*Required work*.
Each entry should be given again exactly, with any image left out.

Data items:
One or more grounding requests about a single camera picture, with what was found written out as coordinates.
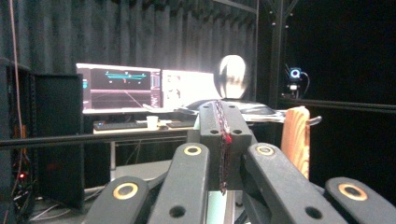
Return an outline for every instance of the robotic arm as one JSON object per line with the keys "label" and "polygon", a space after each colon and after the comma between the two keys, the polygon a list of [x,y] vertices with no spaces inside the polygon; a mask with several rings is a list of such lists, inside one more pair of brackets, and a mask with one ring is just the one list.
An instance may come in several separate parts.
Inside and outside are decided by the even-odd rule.
{"label": "robotic arm", "polygon": [[84,223],[205,223],[211,190],[242,190],[252,223],[396,223],[395,207],[357,180],[310,183],[279,148],[257,142],[236,106],[206,103],[198,120],[167,174],[114,180]]}

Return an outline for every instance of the black pole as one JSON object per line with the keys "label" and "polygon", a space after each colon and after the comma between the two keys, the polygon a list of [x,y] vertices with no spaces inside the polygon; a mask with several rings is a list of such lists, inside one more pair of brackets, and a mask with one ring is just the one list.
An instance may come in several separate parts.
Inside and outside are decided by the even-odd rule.
{"label": "black pole", "polygon": [[277,0],[276,20],[273,21],[273,42],[271,48],[271,74],[270,74],[270,90],[268,105],[277,109],[279,96],[279,78],[283,71],[285,57],[285,32],[286,20],[284,13],[286,12],[288,1]]}
{"label": "black pole", "polygon": [[80,134],[54,137],[37,137],[0,141],[0,151],[11,148],[25,147],[55,147],[62,145],[78,145],[101,142],[134,141],[139,139],[169,139],[186,137],[186,130],[153,131],[141,133],[106,133],[106,134]]}

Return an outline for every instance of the monitor screen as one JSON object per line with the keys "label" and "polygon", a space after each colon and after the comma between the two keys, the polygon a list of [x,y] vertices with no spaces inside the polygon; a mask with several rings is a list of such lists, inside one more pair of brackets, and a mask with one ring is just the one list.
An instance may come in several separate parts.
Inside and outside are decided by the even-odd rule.
{"label": "monitor screen", "polygon": [[177,108],[219,96],[212,73],[163,70],[163,107]]}
{"label": "monitor screen", "polygon": [[161,69],[77,63],[84,114],[147,111],[162,106]]}

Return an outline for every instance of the keyboard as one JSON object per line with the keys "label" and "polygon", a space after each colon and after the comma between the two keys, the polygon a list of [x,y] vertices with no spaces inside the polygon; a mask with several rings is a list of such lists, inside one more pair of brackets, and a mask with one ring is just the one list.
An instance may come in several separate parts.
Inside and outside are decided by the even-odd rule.
{"label": "keyboard", "polygon": [[136,128],[147,128],[147,127],[148,124],[146,122],[106,123],[104,121],[97,121],[93,124],[93,128],[96,131],[136,129]]}
{"label": "keyboard", "polygon": [[181,122],[166,123],[169,128],[189,128],[194,127],[195,120],[184,120]]}

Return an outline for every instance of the black drape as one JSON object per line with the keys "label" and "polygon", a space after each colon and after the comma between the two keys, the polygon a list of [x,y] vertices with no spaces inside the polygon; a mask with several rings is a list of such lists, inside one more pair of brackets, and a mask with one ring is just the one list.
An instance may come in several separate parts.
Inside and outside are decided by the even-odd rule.
{"label": "black drape", "polygon": [[[0,4],[0,57],[12,59]],[[14,10],[20,63],[36,73],[73,73],[75,63],[212,72],[228,54],[255,64],[256,15],[212,0],[21,0]]]}

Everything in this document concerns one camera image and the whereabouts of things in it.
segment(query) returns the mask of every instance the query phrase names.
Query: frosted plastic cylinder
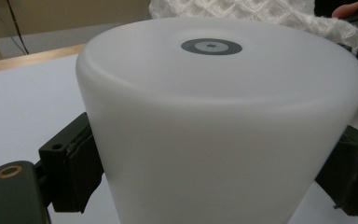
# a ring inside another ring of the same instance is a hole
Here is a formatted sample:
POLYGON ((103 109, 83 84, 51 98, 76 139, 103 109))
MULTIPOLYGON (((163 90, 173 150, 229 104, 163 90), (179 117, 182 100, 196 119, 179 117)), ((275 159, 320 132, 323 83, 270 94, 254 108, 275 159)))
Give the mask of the frosted plastic cylinder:
POLYGON ((124 25, 76 73, 121 224, 286 223, 358 107, 349 52, 255 21, 124 25))

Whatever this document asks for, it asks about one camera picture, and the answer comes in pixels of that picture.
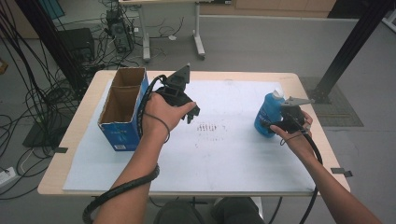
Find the blue bottle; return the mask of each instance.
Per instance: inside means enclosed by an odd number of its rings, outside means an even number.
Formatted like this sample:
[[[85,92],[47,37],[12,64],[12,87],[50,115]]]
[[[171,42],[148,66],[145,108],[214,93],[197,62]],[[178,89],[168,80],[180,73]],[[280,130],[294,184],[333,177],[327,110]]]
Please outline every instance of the blue bottle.
[[[280,104],[285,102],[283,97],[283,91],[279,88],[275,88],[273,92],[265,95],[264,103],[254,120],[254,127],[265,137],[269,138],[275,135],[274,133],[268,133],[267,127],[263,124],[281,121]]]

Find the white paper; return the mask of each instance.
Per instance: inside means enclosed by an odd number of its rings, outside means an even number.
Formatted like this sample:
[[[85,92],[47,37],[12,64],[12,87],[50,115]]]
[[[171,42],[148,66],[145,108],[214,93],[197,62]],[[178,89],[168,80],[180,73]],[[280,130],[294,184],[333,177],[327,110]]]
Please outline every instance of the white paper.
[[[308,193],[310,175],[280,138],[253,126],[265,94],[277,82],[192,81],[186,93],[201,108],[191,124],[181,120],[163,146],[161,173],[152,192]],[[116,152],[97,126],[106,93],[84,134],[64,190],[108,190],[132,156]]]

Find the blue box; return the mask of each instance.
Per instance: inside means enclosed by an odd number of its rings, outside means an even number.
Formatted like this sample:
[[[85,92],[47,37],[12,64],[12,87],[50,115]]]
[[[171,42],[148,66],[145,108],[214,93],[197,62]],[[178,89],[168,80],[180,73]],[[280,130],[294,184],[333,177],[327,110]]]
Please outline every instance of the blue box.
[[[135,151],[140,138],[137,108],[149,86],[146,68],[120,68],[99,117],[98,125],[116,151]]]

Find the hand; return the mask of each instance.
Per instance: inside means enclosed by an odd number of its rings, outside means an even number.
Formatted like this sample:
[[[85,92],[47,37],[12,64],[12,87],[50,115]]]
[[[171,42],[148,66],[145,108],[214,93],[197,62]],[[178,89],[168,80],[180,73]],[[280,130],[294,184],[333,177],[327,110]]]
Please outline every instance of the hand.
[[[310,132],[311,124],[313,122],[311,116],[309,116],[305,111],[302,111],[305,117],[305,123],[303,127],[308,131],[309,135],[312,136]],[[301,160],[306,160],[311,157],[315,158],[315,154],[311,145],[306,141],[305,137],[301,132],[296,133],[286,133],[281,128],[271,125],[271,130],[278,134],[284,141],[288,144],[292,152]]]
[[[170,106],[160,94],[153,92],[146,104],[145,115],[143,117],[143,135],[155,133],[166,137],[168,130],[157,119],[162,120],[170,132],[178,125],[180,119],[195,106],[195,102],[189,102],[179,107]]]

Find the power strip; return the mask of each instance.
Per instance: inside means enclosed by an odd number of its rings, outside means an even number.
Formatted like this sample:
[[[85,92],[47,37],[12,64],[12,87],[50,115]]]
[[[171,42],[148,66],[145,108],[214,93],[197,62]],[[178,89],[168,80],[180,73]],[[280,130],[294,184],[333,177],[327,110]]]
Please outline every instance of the power strip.
[[[8,184],[12,180],[18,178],[17,174],[15,174],[15,170],[13,167],[9,167],[6,171],[0,173],[0,188],[4,185]]]

*Response for this exercise*.
One or more grounding requests about a single camera picture, with what was found written out as coordinates.
Return an outline for every instance of the robotic arm as one JSON object per line with the keys "label" and "polygon", a space after each colon and after the comma between the two keys, the polygon a list of [x,y] vertices with no spaces inside the polygon; a mask with several rings is a list of such lists, inside one more pair of brackets, and a mask with one ring is just the one list.
An instance may come in several separate parts.
Inside and outside are decided by the even-odd rule.
{"label": "robotic arm", "polygon": [[84,223],[205,223],[211,190],[242,190],[252,223],[396,223],[395,207],[357,180],[310,183],[279,148],[257,142],[236,106],[206,103],[198,120],[167,174],[114,180]]}

Return an outline for every instance of the black pole as one JSON object per line with the keys "label" and "polygon", a space after each colon and after the comma between the two keys, the polygon a list of [x,y] vertices with no spaces inside the polygon; a mask with several rings is a list of such lists, inside one more pair of brackets, and a mask with one ring is just the one list.
An instance may come in several separate parts.
Inside and outside are decided by the even-odd rule.
{"label": "black pole", "polygon": [[277,0],[276,20],[273,21],[273,42],[271,48],[271,74],[270,74],[270,90],[268,105],[277,109],[279,96],[279,78],[283,71],[285,57],[285,32],[286,20],[284,13],[286,12],[288,1]]}
{"label": "black pole", "polygon": [[80,134],[54,137],[37,137],[0,141],[0,151],[11,148],[25,147],[55,147],[62,145],[78,145],[101,142],[134,141],[139,139],[169,139],[186,137],[186,130],[153,131],[141,133],[106,133],[106,134]]}

Return an outline for every instance of the monitor screen as one JSON object per line with the keys "label" and "polygon", a space after each colon and after the comma between the two keys, the polygon a list of [x,y] vertices with no spaces inside the polygon; a mask with several rings is a list of such lists, inside one more pair of brackets, and a mask with one ring is just the one list.
An instance may come in several separate parts.
Inside and outside are decided by the even-odd rule.
{"label": "monitor screen", "polygon": [[177,108],[219,96],[212,73],[163,70],[163,107]]}
{"label": "monitor screen", "polygon": [[161,69],[77,63],[84,114],[147,111],[162,106]]}

Return an outline for every instance of the keyboard as one JSON object per line with the keys "label" and "polygon", a space after each colon and after the comma between the two keys, the polygon a list of [x,y] vertices with no spaces inside the polygon; a mask with several rings is a list of such lists, inside one more pair of brackets, and a mask with one ring is just the one list.
An instance may come in several separate parts.
Inside and outside are decided by the even-odd rule.
{"label": "keyboard", "polygon": [[136,128],[147,128],[147,127],[148,124],[146,122],[106,123],[104,121],[97,121],[93,124],[93,128],[96,131],[136,129]]}
{"label": "keyboard", "polygon": [[181,122],[166,123],[169,128],[189,128],[194,127],[195,120],[184,120]]}

Return an outline for every instance of the black drape as one JSON object per line with the keys "label" and "polygon", a space after each colon and after the comma between the two keys, the polygon a list of [x,y] vertices with no spaces inside the polygon; a mask with several rings is a list of such lists, inside one more pair of brackets, and a mask with one ring is just the one list.
An instance may come in several separate parts.
Inside and outside are decided by the even-odd rule.
{"label": "black drape", "polygon": [[[0,4],[0,57],[12,59]],[[14,10],[20,63],[36,73],[73,73],[75,63],[212,72],[228,54],[255,64],[256,15],[212,0],[21,0]]]}

Everything in this document concerns one camera image and the whereabouts of things in it.
segment(query) returns the mask of every instance the query phrase names.
Query: frosted plastic cylinder
# a ring inside another ring of the same instance is a hole
Here is a formatted sample:
POLYGON ((103 109, 83 84, 51 98, 76 139, 103 109))
MULTIPOLYGON (((163 90, 173 150, 229 104, 163 90), (179 117, 182 100, 196 119, 179 117)), ((275 159, 320 132, 323 83, 270 94, 254 108, 275 159)))
Give the mask of the frosted plastic cylinder:
POLYGON ((124 25, 76 73, 121 224, 286 223, 358 107, 349 52, 255 21, 124 25))

Whatever this document asks for, it asks about one camera picture, and the answer comes in pixels of that picture.
Find the blue bottle; return the mask of each instance.
Per instance: inside means enclosed by an odd number of its rings, outside means an even number.
Formatted like this sample:
[[[85,92],[47,37],[12,64],[12,87],[50,115]]]
[[[171,42],[148,66],[145,108],[214,93],[197,62]],[[178,89],[168,80],[180,73]],[[280,130],[294,184],[333,177],[327,110]]]
Please outline every instance of the blue bottle.
[[[280,104],[285,102],[283,97],[283,91],[279,88],[275,88],[273,92],[265,95],[264,103],[254,120],[254,127],[265,137],[269,138],[275,135],[274,133],[268,133],[267,127],[263,124],[281,121]]]

Find the white paper; return the mask of each instance.
Per instance: inside means enclosed by an odd number of its rings, outside means an even number.
Formatted like this sample:
[[[85,92],[47,37],[12,64],[12,87],[50,115]]]
[[[171,42],[148,66],[145,108],[214,93],[197,62]],[[178,89],[168,80],[180,73]],[[280,130],[294,184],[333,177],[327,110]]]
Please outline every instance of the white paper.
[[[308,193],[310,175],[280,138],[253,126],[265,94],[277,82],[192,81],[186,93],[201,108],[191,124],[181,120],[163,146],[161,173],[152,192]],[[116,152],[97,126],[106,93],[84,134],[64,190],[108,190],[132,156]]]

Find the blue box; return the mask of each instance.
Per instance: inside means enclosed by an odd number of its rings, outside means an even number.
Formatted like this sample:
[[[85,92],[47,37],[12,64],[12,87],[50,115]]]
[[[171,42],[148,66],[145,108],[214,93],[197,62]],[[178,89],[168,80],[180,73]],[[280,130],[294,184],[333,177],[327,110]]]
Please outline every instance of the blue box.
[[[135,151],[140,138],[137,108],[149,86],[146,68],[120,68],[99,117],[98,125],[116,151]]]

Find the hand; return the mask of each instance.
Per instance: inside means enclosed by an odd number of its rings, outside means an even number.
Formatted like this sample:
[[[85,92],[47,37],[12,64],[12,87],[50,115]]]
[[[171,42],[148,66],[145,108],[214,93],[197,62]],[[178,89],[168,80],[180,73]],[[280,130],[294,184],[333,177],[327,110]]]
Please outline every instance of the hand.
[[[310,132],[311,124],[313,122],[311,116],[309,116],[305,111],[302,111],[305,117],[305,123],[303,127],[308,131],[309,135],[312,136]],[[301,160],[306,160],[311,157],[315,158],[315,154],[311,145],[306,141],[305,137],[301,132],[296,133],[286,133],[281,128],[271,125],[271,130],[278,134],[284,141],[288,144],[292,152]]]
[[[170,106],[160,94],[153,92],[146,104],[145,115],[143,117],[143,135],[155,133],[166,137],[168,130],[157,119],[162,120],[170,132],[178,125],[180,119],[195,106],[195,102],[189,102],[179,107]]]

Find the power strip; return the mask of each instance.
Per instance: inside means enclosed by an odd number of its rings, outside means an even number.
Formatted like this sample:
[[[85,92],[47,37],[12,64],[12,87],[50,115]]]
[[[171,42],[148,66],[145,108],[214,93],[197,62]],[[178,89],[168,80],[180,73]],[[280,130],[294,184],[333,177],[327,110]]]
Please outline every instance of the power strip.
[[[8,184],[12,180],[18,178],[17,174],[15,174],[15,170],[13,167],[9,167],[6,171],[0,173],[0,188],[4,185]]]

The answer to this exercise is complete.